Materials provided
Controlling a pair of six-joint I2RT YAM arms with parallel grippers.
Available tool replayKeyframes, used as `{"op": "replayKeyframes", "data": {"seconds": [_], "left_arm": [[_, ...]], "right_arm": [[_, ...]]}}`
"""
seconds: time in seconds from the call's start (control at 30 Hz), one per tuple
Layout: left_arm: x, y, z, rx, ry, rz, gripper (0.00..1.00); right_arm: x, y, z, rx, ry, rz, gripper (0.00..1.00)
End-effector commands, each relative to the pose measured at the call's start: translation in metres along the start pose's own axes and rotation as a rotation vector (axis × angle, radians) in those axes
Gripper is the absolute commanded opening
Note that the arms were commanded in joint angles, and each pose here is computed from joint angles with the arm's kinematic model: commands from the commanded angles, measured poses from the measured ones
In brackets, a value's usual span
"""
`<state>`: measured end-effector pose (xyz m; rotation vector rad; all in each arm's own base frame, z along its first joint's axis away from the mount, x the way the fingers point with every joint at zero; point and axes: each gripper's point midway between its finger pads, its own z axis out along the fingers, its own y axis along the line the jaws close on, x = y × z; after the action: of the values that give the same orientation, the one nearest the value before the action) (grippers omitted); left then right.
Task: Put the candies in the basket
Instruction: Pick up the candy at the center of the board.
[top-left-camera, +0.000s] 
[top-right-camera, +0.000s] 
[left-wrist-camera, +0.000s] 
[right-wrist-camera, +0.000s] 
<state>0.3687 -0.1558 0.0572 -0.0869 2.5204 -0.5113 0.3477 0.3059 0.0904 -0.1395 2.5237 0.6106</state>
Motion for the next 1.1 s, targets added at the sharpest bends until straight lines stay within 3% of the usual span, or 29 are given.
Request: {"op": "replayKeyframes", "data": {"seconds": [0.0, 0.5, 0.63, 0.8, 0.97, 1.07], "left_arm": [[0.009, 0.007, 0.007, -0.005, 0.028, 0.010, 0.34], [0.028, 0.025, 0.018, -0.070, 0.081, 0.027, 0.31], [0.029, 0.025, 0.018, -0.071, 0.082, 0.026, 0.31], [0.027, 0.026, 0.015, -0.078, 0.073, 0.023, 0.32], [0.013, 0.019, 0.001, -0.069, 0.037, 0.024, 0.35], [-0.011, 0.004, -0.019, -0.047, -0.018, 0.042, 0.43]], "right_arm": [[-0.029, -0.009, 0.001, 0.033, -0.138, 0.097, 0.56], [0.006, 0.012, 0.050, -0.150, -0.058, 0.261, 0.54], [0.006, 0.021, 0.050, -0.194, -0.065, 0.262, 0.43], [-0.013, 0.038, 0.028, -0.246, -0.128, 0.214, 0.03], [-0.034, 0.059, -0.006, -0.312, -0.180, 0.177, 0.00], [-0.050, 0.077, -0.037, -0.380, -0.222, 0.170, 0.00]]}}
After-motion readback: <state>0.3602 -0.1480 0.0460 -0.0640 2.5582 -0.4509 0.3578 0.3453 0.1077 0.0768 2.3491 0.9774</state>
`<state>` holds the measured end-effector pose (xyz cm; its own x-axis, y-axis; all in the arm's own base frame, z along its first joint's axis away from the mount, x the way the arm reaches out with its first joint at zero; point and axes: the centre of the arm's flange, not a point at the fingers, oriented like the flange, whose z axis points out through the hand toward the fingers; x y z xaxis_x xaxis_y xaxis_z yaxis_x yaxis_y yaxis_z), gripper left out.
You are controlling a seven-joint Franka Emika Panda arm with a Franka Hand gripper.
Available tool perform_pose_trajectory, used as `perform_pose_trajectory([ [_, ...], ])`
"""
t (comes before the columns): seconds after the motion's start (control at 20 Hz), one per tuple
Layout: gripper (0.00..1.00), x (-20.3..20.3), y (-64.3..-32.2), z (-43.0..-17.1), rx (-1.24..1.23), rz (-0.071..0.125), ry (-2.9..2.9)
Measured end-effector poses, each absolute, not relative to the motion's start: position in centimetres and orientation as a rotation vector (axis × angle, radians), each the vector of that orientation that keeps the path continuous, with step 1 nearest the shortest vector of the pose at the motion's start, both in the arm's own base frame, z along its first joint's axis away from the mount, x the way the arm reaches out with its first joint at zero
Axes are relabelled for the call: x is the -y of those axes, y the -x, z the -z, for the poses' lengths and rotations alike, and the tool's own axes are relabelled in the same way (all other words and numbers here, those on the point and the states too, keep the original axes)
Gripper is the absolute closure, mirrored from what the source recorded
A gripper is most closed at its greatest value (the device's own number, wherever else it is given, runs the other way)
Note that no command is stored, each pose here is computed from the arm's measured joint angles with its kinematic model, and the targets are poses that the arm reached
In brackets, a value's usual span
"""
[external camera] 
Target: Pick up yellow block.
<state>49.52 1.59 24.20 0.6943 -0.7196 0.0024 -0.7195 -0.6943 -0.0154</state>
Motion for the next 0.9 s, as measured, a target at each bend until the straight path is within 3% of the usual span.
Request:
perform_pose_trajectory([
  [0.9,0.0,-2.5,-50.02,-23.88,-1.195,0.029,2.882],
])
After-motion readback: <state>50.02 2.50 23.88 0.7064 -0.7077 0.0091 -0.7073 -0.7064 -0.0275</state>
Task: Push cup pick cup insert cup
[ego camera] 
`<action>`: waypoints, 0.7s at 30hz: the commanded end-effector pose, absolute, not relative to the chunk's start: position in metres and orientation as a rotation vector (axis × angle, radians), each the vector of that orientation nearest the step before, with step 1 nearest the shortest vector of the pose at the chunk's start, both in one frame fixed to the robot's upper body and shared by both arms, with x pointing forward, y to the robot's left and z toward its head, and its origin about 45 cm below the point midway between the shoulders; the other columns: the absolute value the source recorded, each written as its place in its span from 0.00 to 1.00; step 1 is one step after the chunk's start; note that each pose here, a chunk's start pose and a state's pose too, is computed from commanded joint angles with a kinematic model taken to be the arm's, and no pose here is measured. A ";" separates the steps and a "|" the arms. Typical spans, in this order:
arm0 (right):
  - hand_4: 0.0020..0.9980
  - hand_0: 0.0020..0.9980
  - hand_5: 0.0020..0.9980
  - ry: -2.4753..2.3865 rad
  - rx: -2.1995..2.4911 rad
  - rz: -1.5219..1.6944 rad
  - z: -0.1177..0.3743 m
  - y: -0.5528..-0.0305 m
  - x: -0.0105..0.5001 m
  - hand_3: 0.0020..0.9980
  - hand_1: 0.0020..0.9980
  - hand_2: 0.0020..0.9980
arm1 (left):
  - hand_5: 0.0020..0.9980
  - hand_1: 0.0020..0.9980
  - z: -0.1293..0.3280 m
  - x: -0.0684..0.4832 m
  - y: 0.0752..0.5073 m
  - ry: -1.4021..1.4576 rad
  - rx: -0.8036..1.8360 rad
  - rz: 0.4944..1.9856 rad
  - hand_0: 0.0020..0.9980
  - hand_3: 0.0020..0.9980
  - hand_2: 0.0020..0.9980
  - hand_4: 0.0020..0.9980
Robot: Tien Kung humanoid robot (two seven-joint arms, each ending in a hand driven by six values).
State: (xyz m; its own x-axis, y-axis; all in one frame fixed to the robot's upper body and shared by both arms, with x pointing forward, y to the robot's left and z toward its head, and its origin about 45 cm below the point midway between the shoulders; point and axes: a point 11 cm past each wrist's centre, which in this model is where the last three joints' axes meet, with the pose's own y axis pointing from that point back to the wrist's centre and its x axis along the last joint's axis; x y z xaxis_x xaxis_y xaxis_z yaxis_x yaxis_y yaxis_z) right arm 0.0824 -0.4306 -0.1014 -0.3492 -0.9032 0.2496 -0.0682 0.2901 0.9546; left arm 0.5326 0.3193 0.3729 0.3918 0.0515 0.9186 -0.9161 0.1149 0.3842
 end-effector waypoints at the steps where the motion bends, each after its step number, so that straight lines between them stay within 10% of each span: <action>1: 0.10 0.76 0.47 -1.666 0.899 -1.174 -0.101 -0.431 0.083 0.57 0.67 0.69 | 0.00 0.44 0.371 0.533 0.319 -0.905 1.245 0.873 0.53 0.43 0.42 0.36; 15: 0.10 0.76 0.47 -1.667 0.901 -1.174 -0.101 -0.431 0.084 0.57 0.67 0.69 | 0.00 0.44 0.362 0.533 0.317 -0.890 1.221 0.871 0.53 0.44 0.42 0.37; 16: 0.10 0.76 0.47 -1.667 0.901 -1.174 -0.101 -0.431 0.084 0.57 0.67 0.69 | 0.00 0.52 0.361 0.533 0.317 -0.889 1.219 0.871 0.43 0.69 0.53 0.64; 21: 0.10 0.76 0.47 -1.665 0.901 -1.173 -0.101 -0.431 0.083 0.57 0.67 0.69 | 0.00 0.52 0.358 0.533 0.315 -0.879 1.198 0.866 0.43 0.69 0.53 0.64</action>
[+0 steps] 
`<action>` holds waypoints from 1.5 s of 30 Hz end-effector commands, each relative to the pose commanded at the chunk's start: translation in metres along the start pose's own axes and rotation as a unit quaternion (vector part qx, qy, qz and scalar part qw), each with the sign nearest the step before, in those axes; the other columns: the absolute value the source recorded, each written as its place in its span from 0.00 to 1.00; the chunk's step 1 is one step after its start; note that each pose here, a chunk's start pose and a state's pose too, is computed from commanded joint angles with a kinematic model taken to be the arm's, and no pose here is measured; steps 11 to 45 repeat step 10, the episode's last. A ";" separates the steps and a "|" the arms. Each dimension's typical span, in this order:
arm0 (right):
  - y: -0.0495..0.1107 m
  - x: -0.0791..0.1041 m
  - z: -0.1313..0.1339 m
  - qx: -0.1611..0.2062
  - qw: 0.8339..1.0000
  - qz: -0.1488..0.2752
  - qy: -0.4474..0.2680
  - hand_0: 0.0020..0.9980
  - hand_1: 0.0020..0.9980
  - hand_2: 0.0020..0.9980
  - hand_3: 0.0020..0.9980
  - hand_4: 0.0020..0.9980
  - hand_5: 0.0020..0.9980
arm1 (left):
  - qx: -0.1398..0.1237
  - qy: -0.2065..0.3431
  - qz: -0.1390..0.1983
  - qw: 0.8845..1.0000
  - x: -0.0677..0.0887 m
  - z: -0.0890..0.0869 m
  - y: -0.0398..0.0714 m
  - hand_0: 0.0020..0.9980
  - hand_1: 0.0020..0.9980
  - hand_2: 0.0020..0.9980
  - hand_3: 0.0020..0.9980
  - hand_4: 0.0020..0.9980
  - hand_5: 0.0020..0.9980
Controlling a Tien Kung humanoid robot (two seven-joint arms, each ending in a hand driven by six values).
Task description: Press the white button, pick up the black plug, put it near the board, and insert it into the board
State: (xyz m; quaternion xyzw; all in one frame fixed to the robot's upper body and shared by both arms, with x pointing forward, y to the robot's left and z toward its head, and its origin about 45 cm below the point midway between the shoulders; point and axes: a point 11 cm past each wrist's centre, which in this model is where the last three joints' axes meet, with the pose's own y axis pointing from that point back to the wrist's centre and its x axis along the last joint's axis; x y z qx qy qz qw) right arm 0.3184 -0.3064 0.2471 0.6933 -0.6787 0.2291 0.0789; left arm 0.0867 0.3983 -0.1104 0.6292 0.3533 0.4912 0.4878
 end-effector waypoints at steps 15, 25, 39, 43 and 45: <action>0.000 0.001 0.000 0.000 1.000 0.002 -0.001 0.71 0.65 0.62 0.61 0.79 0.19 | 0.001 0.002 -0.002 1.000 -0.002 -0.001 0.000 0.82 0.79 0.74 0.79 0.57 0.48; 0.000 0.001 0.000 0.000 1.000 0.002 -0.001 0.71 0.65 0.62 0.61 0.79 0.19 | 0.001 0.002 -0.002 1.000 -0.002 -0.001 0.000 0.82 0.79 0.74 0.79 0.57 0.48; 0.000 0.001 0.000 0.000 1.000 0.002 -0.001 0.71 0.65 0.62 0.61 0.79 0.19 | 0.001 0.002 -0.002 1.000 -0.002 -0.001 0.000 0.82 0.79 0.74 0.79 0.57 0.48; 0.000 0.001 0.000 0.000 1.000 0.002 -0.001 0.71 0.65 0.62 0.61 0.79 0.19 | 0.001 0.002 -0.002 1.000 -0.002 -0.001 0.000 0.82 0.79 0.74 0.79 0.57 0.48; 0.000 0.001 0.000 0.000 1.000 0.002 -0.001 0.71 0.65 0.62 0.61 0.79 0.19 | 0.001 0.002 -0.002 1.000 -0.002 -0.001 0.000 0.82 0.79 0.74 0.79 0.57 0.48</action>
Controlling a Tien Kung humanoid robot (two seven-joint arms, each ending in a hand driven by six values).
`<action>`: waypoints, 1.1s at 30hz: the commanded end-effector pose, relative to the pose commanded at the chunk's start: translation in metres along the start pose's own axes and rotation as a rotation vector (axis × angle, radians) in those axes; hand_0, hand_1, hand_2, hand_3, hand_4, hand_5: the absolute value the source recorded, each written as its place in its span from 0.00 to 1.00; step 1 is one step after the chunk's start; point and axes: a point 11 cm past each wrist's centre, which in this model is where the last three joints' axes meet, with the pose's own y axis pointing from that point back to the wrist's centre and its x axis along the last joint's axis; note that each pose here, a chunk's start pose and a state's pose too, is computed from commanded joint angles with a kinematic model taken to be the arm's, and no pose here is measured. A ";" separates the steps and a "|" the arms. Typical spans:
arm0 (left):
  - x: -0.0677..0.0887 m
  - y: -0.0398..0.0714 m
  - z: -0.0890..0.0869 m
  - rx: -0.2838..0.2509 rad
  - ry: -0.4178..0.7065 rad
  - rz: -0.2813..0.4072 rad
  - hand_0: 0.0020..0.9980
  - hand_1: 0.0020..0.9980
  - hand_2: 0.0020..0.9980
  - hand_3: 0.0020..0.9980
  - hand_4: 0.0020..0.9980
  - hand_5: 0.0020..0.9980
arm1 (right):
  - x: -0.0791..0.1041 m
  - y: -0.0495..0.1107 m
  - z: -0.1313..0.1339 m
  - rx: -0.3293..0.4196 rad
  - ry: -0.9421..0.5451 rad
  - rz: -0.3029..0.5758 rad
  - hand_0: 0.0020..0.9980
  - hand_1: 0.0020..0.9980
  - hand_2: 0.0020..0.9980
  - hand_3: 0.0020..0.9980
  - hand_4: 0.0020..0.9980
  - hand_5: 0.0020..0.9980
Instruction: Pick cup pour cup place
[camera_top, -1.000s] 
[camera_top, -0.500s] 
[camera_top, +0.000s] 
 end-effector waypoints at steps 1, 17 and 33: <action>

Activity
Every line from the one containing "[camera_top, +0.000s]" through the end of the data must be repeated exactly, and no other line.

Answer space
[camera_top, +0.000s] 
 end-effector waypoints at steps 1, 17 and 33: <action>

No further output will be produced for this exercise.